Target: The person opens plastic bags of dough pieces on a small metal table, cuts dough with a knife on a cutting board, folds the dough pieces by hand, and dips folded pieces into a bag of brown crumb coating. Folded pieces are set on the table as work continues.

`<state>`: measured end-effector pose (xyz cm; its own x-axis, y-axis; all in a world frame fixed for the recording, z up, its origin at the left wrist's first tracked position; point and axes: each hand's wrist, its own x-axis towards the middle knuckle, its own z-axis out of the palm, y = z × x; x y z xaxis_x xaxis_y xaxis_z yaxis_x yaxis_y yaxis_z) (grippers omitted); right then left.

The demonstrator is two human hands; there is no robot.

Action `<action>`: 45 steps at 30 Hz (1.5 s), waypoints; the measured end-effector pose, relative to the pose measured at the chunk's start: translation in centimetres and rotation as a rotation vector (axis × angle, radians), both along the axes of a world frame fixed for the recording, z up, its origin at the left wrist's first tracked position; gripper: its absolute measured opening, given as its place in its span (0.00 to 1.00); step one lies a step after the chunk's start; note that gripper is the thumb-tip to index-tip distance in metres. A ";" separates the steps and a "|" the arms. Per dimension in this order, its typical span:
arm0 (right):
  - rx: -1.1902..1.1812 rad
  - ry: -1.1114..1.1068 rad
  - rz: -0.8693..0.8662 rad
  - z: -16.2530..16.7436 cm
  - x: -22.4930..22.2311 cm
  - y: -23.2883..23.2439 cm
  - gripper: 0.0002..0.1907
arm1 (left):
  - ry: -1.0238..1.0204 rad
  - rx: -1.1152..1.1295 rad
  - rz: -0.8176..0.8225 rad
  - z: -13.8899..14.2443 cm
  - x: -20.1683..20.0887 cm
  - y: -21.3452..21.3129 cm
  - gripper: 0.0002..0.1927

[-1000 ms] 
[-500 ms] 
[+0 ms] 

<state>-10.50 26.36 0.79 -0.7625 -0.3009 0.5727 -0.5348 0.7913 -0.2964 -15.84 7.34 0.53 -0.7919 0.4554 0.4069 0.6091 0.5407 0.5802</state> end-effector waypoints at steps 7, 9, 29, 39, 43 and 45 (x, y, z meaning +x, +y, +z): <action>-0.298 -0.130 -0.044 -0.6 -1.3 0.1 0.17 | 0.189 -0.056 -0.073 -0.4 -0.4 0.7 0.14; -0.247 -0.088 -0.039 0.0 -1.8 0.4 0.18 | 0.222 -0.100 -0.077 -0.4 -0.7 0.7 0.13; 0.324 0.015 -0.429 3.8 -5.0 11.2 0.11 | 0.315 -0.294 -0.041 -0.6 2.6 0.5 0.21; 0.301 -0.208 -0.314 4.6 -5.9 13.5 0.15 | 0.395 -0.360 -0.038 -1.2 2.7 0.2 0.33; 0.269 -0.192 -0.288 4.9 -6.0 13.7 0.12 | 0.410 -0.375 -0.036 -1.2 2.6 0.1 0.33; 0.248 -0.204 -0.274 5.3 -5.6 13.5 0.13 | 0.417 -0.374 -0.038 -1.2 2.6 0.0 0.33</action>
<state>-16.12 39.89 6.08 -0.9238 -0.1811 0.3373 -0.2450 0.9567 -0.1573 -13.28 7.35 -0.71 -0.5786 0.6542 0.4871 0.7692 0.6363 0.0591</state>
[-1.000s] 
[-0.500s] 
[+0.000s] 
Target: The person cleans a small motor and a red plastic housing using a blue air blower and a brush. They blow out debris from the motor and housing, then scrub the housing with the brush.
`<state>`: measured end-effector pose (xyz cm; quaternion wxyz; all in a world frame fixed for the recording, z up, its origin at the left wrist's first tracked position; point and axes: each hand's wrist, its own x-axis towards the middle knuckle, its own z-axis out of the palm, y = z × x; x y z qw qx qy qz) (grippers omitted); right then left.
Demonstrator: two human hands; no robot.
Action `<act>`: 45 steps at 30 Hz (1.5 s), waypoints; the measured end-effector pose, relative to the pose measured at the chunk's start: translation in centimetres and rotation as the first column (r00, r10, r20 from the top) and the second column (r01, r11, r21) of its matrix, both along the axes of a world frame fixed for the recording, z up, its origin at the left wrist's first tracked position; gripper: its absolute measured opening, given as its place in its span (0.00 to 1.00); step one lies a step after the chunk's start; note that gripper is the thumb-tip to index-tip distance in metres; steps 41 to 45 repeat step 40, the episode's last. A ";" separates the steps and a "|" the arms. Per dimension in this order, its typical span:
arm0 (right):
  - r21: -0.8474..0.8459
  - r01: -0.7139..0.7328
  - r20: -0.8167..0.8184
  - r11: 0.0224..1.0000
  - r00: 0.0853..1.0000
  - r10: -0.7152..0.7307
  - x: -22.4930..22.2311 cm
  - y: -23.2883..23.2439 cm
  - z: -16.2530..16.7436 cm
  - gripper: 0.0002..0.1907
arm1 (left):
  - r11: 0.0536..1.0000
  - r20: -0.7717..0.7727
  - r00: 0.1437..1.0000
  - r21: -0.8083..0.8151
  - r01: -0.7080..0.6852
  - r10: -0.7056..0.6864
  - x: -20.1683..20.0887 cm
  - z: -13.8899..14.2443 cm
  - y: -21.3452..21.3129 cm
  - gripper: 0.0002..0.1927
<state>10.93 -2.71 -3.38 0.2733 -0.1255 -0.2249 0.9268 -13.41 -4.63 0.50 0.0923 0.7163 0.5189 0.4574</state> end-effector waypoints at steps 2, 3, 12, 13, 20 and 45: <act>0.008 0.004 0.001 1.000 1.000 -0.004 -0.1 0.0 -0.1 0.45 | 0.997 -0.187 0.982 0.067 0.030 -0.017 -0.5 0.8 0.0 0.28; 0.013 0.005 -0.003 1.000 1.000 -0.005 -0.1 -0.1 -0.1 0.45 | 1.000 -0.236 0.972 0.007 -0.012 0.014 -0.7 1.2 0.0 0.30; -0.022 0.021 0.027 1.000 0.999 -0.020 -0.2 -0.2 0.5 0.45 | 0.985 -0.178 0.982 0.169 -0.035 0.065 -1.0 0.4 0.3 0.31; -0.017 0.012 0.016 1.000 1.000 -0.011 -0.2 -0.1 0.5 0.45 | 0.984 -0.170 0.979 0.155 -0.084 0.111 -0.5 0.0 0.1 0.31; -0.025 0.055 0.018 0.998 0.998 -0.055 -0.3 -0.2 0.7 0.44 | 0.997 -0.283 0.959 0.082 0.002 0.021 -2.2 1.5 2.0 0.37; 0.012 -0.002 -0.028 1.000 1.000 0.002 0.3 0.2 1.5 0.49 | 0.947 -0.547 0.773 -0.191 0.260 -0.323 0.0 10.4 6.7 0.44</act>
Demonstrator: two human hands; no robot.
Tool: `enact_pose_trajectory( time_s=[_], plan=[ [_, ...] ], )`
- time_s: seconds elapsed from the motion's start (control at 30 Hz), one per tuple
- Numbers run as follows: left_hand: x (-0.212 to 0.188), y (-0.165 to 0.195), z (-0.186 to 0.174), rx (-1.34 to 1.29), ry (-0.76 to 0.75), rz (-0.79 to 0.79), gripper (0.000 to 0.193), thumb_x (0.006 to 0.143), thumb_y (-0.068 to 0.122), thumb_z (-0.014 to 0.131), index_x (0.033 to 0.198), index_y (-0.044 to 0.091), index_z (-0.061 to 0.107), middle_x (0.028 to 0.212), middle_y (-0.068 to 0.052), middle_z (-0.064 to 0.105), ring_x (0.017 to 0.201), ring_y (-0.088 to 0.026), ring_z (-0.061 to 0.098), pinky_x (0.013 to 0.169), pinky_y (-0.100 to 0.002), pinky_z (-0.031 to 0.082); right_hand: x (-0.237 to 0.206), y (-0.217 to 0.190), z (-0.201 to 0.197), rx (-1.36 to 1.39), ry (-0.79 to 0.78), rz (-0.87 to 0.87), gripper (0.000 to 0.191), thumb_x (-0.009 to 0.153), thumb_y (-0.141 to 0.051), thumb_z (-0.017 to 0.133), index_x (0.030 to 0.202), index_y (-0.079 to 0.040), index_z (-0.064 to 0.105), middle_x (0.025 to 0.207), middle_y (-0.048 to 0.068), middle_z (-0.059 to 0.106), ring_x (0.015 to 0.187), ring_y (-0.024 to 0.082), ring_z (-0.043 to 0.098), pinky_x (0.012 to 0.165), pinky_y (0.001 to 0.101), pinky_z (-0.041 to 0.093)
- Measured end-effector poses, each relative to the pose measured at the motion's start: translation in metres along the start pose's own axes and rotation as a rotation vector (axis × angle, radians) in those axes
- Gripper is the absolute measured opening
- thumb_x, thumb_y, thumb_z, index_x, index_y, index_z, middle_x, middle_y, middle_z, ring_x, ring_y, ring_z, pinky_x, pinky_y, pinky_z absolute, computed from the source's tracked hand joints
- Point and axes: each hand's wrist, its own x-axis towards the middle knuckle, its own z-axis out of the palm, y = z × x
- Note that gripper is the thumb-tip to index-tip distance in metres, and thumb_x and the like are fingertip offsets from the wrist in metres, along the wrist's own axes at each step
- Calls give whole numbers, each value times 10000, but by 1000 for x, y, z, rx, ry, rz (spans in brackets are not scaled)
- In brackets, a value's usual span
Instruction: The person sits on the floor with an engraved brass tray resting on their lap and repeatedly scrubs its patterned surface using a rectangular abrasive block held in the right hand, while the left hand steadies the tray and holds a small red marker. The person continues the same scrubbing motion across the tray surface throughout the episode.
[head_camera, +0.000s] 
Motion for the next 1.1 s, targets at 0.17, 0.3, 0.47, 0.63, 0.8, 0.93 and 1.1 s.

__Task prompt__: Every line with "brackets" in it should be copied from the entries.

__Result of the exercise__:
- Calls give whole numbers, each value times 10000, but by 1000 for x, y, z, rx, ry, rz (spans in brackets are not scaled)
- In brackets, a value's usual span

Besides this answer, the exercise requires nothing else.